Modelos de institucionalización de la economía social y solidaria implementados en América Latina
Otra característica común de los gobiernos de izquierda durante la primera década del siglo XXI fue la incorporación a la ESS como parte de su programa de gobierno; incluso, en Brasil, Argentina y Uruguay, existió un inicial y relativo consenso discursivo en el sentido de estimar que el apoyo estatal en este campo debería servir para reforzar la gobernabilidad y democratizar el sistema de relaciones entre sociedad y Estado. Bajo esta premisa, se reconocía que la política social asistencialista tenía límites y que, por tanto, a mediano y largo plazo sería ineludible invertir en desarrollar las capacidades asociativas y empresariales de la gente para generar emprendimientos socioproductivos que permitieran aumentar la riqueza social disponible a nivel local o comunitario, así como su reinversión en esos mismos espacios, posibilitando de esta manera, no sólo una mayor cohesión social sino también contribuir al desarrollo nacional. Idealmente, se procurarían impulsar políticas de desarrollo económico con enfoque de integración social, mediante las cuales se fortalecería la ciudadanía activa y se abandonaría el asistencialismo denigrante que induce a la pasividad y desmovilización ciudadanas.

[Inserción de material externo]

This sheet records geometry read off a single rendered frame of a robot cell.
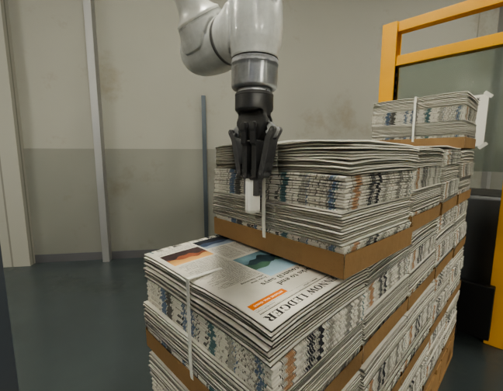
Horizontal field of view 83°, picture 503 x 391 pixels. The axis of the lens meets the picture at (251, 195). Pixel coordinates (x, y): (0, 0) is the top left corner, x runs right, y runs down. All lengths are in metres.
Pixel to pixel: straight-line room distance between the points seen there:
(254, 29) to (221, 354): 0.54
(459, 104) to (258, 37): 1.04
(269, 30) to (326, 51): 2.80
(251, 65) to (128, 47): 2.68
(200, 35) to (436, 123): 1.08
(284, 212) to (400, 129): 1.02
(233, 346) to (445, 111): 1.25
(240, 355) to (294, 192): 0.28
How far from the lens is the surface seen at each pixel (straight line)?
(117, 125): 3.08
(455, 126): 1.45
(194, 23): 0.68
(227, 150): 0.69
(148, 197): 3.03
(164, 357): 0.70
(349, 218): 0.50
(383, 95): 2.12
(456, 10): 2.14
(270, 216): 0.58
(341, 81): 3.35
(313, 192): 0.51
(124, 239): 3.17
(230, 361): 0.49
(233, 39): 0.58
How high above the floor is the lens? 1.04
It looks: 8 degrees down
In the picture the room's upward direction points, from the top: straight up
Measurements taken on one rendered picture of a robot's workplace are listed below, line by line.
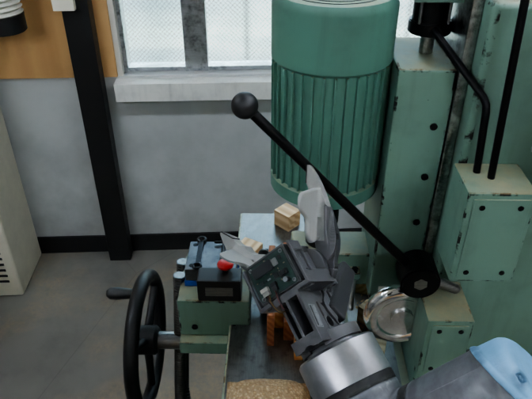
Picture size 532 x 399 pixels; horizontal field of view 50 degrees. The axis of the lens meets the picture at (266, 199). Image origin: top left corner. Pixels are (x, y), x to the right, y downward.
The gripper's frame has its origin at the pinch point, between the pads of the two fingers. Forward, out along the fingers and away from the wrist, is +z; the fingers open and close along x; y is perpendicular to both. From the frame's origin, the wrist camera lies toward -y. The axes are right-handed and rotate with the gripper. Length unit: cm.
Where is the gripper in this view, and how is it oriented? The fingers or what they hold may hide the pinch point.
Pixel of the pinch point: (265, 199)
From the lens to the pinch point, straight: 72.6
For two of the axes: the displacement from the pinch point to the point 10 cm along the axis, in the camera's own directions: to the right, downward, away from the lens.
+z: -4.2, -8.2, 3.9
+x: -7.3, 5.6, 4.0
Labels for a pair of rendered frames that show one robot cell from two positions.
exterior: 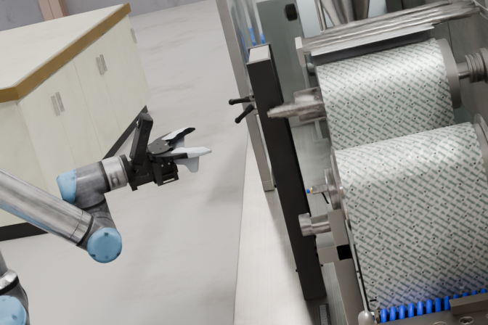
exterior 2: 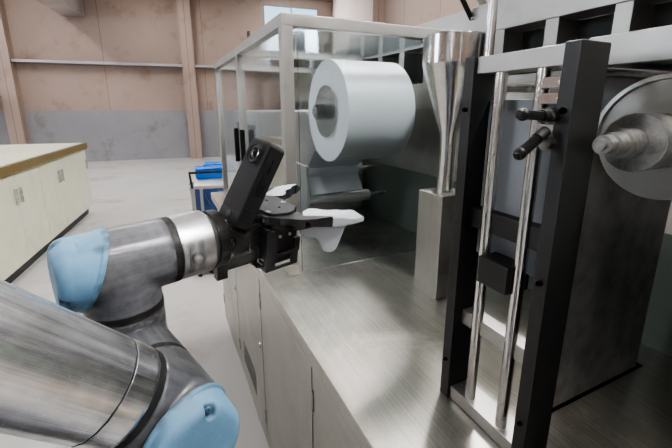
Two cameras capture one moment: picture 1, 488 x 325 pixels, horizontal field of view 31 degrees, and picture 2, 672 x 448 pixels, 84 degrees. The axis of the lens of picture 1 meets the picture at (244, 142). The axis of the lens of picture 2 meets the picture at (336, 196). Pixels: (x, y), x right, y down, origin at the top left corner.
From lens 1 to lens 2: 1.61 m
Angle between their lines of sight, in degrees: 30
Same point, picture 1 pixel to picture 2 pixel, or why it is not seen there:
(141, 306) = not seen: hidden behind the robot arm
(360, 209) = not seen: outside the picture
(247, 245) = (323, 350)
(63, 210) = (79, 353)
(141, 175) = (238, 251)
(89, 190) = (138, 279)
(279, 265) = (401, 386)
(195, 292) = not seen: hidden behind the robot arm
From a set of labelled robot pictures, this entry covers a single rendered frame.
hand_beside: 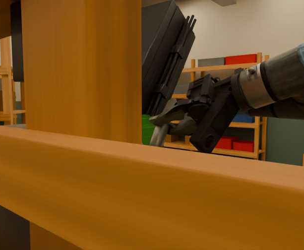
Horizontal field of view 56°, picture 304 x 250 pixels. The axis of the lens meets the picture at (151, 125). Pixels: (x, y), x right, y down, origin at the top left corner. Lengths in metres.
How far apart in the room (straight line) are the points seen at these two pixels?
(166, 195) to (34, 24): 0.29
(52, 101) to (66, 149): 0.12
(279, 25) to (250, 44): 0.67
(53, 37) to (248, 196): 0.29
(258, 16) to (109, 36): 6.49
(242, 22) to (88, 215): 6.73
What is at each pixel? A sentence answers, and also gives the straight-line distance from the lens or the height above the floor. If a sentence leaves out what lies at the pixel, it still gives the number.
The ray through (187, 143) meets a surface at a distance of 6.77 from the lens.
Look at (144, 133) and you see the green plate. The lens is 0.78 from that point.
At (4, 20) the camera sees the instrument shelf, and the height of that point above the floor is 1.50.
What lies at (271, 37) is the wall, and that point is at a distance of 6.61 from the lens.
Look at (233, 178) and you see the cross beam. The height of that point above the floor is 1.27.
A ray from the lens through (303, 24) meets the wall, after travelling 6.50.
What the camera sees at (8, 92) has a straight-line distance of 3.27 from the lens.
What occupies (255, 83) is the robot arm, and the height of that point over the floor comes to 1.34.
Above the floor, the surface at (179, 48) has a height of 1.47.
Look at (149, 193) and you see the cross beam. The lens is 0.20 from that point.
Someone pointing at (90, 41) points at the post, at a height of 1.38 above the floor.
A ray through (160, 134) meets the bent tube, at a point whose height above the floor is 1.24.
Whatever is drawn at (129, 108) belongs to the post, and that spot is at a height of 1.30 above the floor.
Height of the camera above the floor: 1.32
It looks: 5 degrees down
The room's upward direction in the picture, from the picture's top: straight up

No obstante, con el paso del tiempo, las experiencias de fomento y promoción de la ess, a pesar de las importantes modificaciones legislativas realizadas, el establecimiento de una nueva y robusta infraestructura institucional y la inversión de montos significativos de recursos financieros, no fueron del todo exitosas. Como lo han documentado diversos autores (Hintze, 2010; Coraggio, 2014; Vanhulst, 2015), la institucionalización de la ESS ocurrió preponderantemente por dos vías opuestas y deformadas: el neopopulismo asistencialista y clientelista y la imposición de una política poscapitalista desde el Estado. En cambio, los procesos de coproducción democrática y participativa, entre los gobiernos y las organizaciones representativas de la ESS, ocurrieron de manera más escasa y coyuntural. Veamos algunos ejemplos de la manera en que se concretaron esas políticas en algunos países de América Latina, empezando por la experiencia de (co)construcción más destacada del período de análisis.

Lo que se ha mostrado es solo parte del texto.